##### SUPPLIED INFORMATION #####

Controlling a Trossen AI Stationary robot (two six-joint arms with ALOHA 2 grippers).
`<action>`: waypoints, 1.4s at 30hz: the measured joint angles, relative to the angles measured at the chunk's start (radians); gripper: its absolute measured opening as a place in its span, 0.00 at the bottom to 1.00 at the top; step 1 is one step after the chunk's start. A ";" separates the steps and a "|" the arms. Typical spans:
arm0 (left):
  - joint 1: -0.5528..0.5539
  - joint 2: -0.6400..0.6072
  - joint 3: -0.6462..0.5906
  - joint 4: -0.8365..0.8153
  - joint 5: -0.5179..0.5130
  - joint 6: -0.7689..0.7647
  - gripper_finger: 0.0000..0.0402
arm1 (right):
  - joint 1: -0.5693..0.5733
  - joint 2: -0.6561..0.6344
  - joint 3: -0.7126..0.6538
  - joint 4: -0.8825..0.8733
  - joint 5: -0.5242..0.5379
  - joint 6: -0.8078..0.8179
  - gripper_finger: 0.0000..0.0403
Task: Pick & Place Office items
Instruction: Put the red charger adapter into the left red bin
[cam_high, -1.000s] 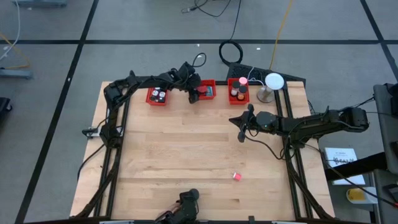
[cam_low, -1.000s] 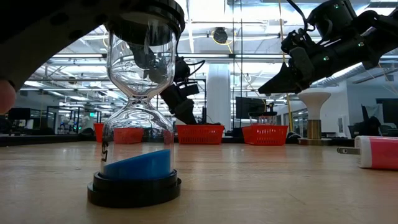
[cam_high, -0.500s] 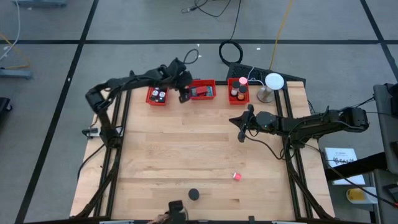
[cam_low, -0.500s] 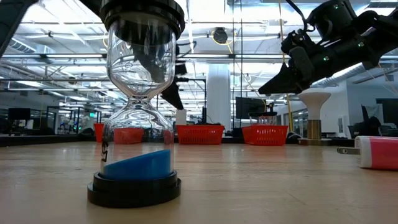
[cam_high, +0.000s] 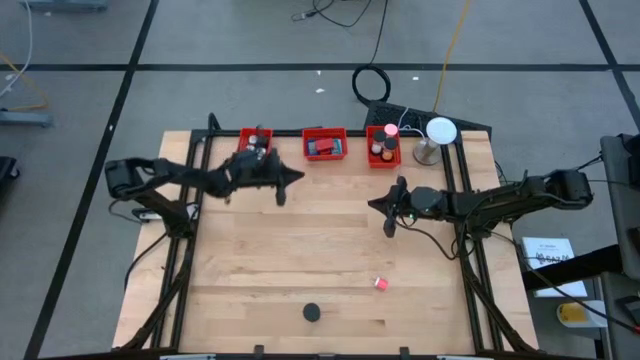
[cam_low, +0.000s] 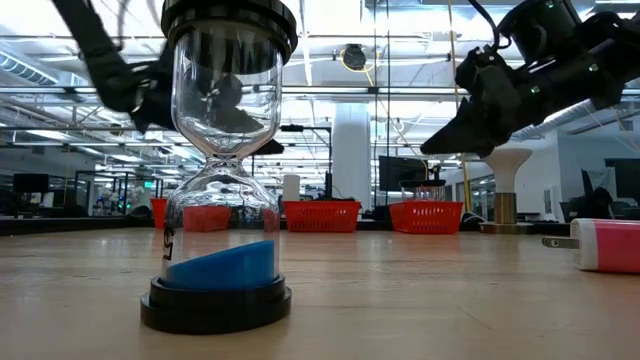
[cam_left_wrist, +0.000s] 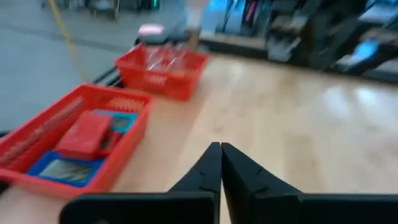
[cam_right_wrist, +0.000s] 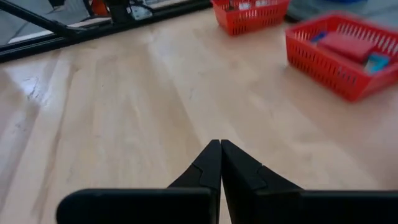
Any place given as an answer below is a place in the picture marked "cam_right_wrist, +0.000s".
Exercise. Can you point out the red plastic basket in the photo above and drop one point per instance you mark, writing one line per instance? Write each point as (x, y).
(326, 71)
(248, 21)

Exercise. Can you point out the cyan plug adapter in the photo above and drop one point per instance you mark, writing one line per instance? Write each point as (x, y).
(261, 3)

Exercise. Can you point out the blue digital timer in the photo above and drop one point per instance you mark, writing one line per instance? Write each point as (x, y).
(318, 36)

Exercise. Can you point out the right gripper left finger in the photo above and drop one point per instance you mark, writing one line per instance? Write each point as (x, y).
(205, 174)

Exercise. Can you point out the cyan rectangular block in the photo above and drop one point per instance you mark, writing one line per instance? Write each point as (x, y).
(377, 63)

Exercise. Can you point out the red rectangular block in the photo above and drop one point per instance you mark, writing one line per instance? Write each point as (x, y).
(346, 46)

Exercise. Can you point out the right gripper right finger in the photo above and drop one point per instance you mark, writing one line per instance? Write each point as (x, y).
(245, 186)

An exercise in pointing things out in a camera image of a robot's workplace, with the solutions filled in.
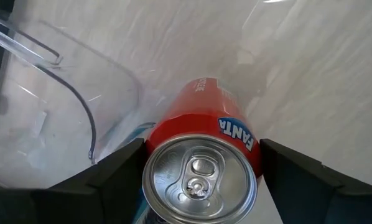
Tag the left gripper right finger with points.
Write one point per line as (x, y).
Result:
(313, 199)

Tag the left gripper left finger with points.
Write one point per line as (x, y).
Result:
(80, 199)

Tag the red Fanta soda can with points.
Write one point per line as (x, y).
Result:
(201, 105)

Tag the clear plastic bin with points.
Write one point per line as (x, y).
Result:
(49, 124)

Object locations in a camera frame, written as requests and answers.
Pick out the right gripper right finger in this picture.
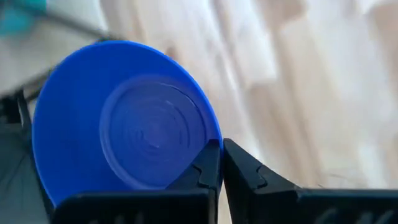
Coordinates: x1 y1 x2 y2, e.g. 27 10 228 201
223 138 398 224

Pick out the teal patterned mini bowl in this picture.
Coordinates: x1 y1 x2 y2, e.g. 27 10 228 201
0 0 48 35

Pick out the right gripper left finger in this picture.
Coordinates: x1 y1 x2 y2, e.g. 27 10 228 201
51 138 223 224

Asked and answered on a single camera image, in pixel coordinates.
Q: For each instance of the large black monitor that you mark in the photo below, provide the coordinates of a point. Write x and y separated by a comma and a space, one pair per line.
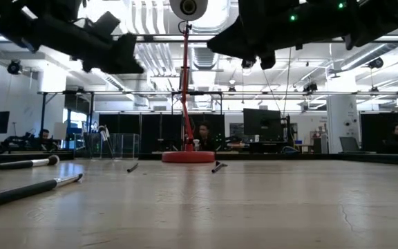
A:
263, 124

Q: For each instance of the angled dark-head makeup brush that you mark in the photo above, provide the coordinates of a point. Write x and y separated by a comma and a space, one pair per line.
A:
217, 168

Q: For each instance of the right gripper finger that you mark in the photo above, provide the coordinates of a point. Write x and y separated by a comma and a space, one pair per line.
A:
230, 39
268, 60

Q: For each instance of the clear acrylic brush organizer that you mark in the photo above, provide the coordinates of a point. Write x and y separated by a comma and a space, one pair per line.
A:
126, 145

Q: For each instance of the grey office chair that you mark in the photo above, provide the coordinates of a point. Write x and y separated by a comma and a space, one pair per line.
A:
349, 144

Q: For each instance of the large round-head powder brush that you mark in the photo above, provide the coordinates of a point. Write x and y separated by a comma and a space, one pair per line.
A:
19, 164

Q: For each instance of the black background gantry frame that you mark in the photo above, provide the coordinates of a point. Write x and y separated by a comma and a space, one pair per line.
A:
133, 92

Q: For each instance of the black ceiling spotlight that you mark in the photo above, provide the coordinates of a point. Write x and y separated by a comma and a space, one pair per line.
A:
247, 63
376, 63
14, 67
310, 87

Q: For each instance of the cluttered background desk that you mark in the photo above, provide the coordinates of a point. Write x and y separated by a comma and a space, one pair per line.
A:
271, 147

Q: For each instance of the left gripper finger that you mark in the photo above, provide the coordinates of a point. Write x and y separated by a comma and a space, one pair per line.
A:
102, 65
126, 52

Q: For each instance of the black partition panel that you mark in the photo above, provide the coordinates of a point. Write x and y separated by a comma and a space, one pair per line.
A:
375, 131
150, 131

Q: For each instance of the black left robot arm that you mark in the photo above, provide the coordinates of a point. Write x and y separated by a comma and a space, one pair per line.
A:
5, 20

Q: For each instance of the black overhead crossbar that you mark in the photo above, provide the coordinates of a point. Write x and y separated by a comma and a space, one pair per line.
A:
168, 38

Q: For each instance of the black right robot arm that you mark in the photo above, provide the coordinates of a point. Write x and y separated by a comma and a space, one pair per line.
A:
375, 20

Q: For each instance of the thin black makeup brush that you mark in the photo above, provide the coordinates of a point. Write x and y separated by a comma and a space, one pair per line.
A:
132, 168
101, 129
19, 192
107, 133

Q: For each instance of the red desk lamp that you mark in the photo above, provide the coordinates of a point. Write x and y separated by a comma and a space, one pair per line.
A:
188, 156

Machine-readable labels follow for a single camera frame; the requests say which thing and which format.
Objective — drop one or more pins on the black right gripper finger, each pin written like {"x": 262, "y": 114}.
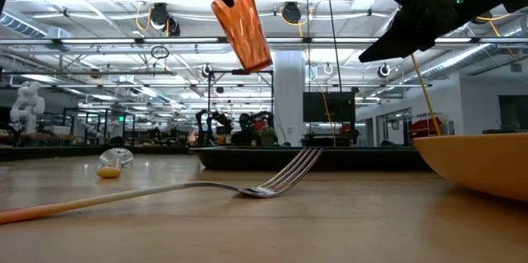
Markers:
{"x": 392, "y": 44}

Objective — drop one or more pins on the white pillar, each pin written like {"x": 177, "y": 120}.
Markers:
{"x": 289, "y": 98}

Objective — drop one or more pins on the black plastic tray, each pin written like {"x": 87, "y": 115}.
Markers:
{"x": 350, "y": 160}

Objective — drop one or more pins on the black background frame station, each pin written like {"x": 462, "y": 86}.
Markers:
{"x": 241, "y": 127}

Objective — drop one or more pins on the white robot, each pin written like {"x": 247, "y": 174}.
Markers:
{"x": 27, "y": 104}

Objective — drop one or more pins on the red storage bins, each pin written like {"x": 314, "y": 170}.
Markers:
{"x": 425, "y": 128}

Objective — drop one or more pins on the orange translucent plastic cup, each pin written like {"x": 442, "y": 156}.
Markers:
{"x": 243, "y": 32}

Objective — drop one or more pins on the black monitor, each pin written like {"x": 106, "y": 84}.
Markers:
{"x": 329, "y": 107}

#####

*PROMPT:*
Output every record above exactly, leaving out the pictures.

*RESPONSE BOX:*
Controlling a Trossen AI Stationary robot (two six-joint arms with ALOHA 2 grippers).
`<action>`: waypoints, 1.4s at 30hz: the measured joint angles, relative to the angles measured at the chunk's start (radians); gripper: its absolute measured opening as a place in its span, 0.00 at the bottom to 1.00 at the top; step 1 is one step after the chunk's start. A ";" separates the steps and a "|" the arms. Typical spans:
arm0 (left):
  - joint 1: -0.5528..0.5539
  - joint 2: -0.6400..0.6072
  - joint 3: -0.6462..0.5906
  - joint 4: -0.8365..0.8153
  - joint 5: -0.5179..0.5130
  - joint 6: -0.7689..0.7647
  - gripper_finger: 0.0000..0.0402
arm1 (right):
  - joint 1: -0.5693..0.5733
  - joint 2: -0.6561..0.6344
  - joint 3: -0.7126..0.6538
  - joint 4: -0.8825..0.8733
  - joint 5: -0.5242..0.5379
  - joint 6: -0.8078..0.8179
  - gripper_finger: 0.0000..0.0403
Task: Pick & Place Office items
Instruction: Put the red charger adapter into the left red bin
[cam_high, -1.000s] 
[cam_low, -1.000s] 
[cam_high, -0.500s] 
[cam_low, -0.500s] 
[cam_high, +0.000s] 
[cam_low, +0.000s] 
[cam_left_wrist, +0.000s] 
[cam_right_wrist, +0.000s] 
Any place given as an answer below is a place in the picture marked "cam_right_wrist, +0.000s".
Exercise. Can you point out the red plastic basket in the photo above and drop one point per instance you mark, writing one line per instance? Write each point as (x, y).
(326, 71)
(248, 21)

Exercise. Can you point out the cyan plug adapter in the photo above and drop one point per instance you mark, writing one line per instance? Write each point as (x, y).
(261, 3)

Exercise. Can you point out the blue digital timer in the photo above and drop one point per instance you mark, writing one line per instance? Write each point as (x, y).
(318, 36)

Exercise. Can you point out the right gripper left finger in the photo above and drop one point per instance you mark, writing one line per instance? Write each point as (x, y).
(205, 174)

Exercise. Can you point out the cyan rectangular block in the photo above and drop one point per instance you mark, writing one line per instance? Write each point as (x, y).
(377, 63)

Exercise. Can you point out the red rectangular block in the photo above and drop one point per instance you mark, writing one line per instance? Write each point as (x, y).
(346, 46)

Exercise. Can you point out the right gripper right finger in the photo above and drop one point per instance you mark, writing one line per instance? Write each point as (x, y).
(245, 186)

An exercise in pointing things out in a camera image of a robot's workplace, with the solutions filled in.
Tag the left gripper right finger with points.
Write one point per line as (x, y).
Result:
(313, 199)

Tag the left gripper left finger with points.
Write one point per line as (x, y).
Result:
(80, 199)

Tag the red Fanta soda can with points.
Write one point per line as (x, y).
Result:
(201, 105)

Tag the clear plastic bin with points.
Write one point per line as (x, y).
Result:
(49, 124)

Object locations in a camera frame, written as requests and answers.
Pick out the right gripper right finger in this picture.
Coordinates: x1 y1 x2 y2, e.g. 27 10 228 201
223 138 398 224

Pick out the teal patterned mini bowl in this picture.
Coordinates: x1 y1 x2 y2, e.g. 27 10 228 201
0 0 48 35

Pick out the right gripper left finger in this picture.
Coordinates: x1 y1 x2 y2, e.g. 27 10 228 201
51 138 223 224

Asked and answered on a single camera image, in pixel coordinates.
Q: For each instance of the large black monitor that you mark in the photo below, provide the coordinates of a point. Write x and y separated by a comma and a space, one pair per line.
A:
263, 124

Q: For each instance of the angled dark-head makeup brush that you mark in the photo above, provide the coordinates of a point. Write x and y separated by a comma and a space, one pair per line.
A:
217, 168

Q: For each instance of the right gripper finger that you mark in the photo above, provide the coordinates of a point. Write x and y separated by a comma and a space, one pair per line.
A:
230, 39
268, 60

Q: For each instance of the clear acrylic brush organizer that you mark in the photo above, provide the coordinates of a point. Write x and y separated by a comma and a space, one pair per line.
A:
126, 145

Q: For each instance of the grey office chair that you mark in the photo above, provide the coordinates of a point. Write x and y separated by a comma and a space, one pair per line.
A:
349, 144

Q: For each instance of the large round-head powder brush that you mark in the photo above, provide the coordinates of a point. Write x and y separated by a comma and a space, one pair per line.
A:
19, 164

Q: For each instance of the black background gantry frame that you mark in the photo above, provide the coordinates of a point. Write x and y separated by a comma and a space, one pair per line.
A:
133, 92

Q: For each instance of the black ceiling spotlight that you mark in the photo above, provide the coordinates of a point. Write x and y separated by a comma and a space, one pair per line.
A:
247, 63
376, 63
14, 67
310, 87

Q: For each instance of the cluttered background desk that you mark in the photo above, provide the coordinates of a point. Write x and y separated by a comma and a space, one pair per line.
A:
271, 147

Q: For each instance of the left gripper finger that you mark in the photo above, provide the coordinates of a point. Write x and y separated by a comma and a space, one pair per line.
A:
102, 65
126, 52

Q: For each instance of the black partition panel that you mark in the photo above, provide the coordinates of a point. Write x and y separated by a comma and a space, one pair per line.
A:
375, 131
150, 131

Q: For each instance of the black left robot arm that you mark in the photo above, provide the coordinates of a point. Write x and y separated by a comma and a space, one pair per line.
A:
5, 20

Q: For each instance of the black overhead crossbar that you mark in the photo above, provide the coordinates of a point. Write x and y separated by a comma and a space, one pair per line.
A:
168, 38

Q: For each instance of the black right robot arm that you mark in the photo above, provide the coordinates of a point. Write x and y separated by a comma and a space, one pair per line.
A:
375, 20

Q: For each instance of the thin black makeup brush that you mark in the photo above, provide the coordinates of a point. Write x and y separated by a comma and a space, one pair per line.
A:
132, 168
101, 129
19, 192
107, 133

Q: For each instance of the red desk lamp that you mark in the photo above, provide the coordinates of a point. Write x and y separated by a comma and a space, one pair per line.
A:
188, 156

Machine-readable labels follow for a single camera frame; the requests say which thing and which format.
Objective — drop one or more pins on the black right gripper finger, each pin written like {"x": 262, "y": 114}.
Markers:
{"x": 392, "y": 44}

Objective — drop one or more pins on the white pillar, each pin written like {"x": 177, "y": 120}.
Markers:
{"x": 289, "y": 98}

Objective — drop one or more pins on the black plastic tray, each pin written like {"x": 87, "y": 115}.
Markers:
{"x": 350, "y": 160}

Objective — drop one or more pins on the black background frame station, each pin written like {"x": 462, "y": 86}.
Markers:
{"x": 241, "y": 127}

Objective — drop one or more pins on the white robot, each pin written like {"x": 247, "y": 174}.
Markers:
{"x": 27, "y": 104}

Objective — drop one or more pins on the red storage bins, each pin written like {"x": 314, "y": 170}.
Markers:
{"x": 425, "y": 128}

Objective — drop one or more pins on the orange translucent plastic cup, each pin written like {"x": 442, "y": 156}.
Markers:
{"x": 243, "y": 32}

Objective — drop one or more pins on the black monitor, each pin written like {"x": 106, "y": 84}.
Markers:
{"x": 329, "y": 107}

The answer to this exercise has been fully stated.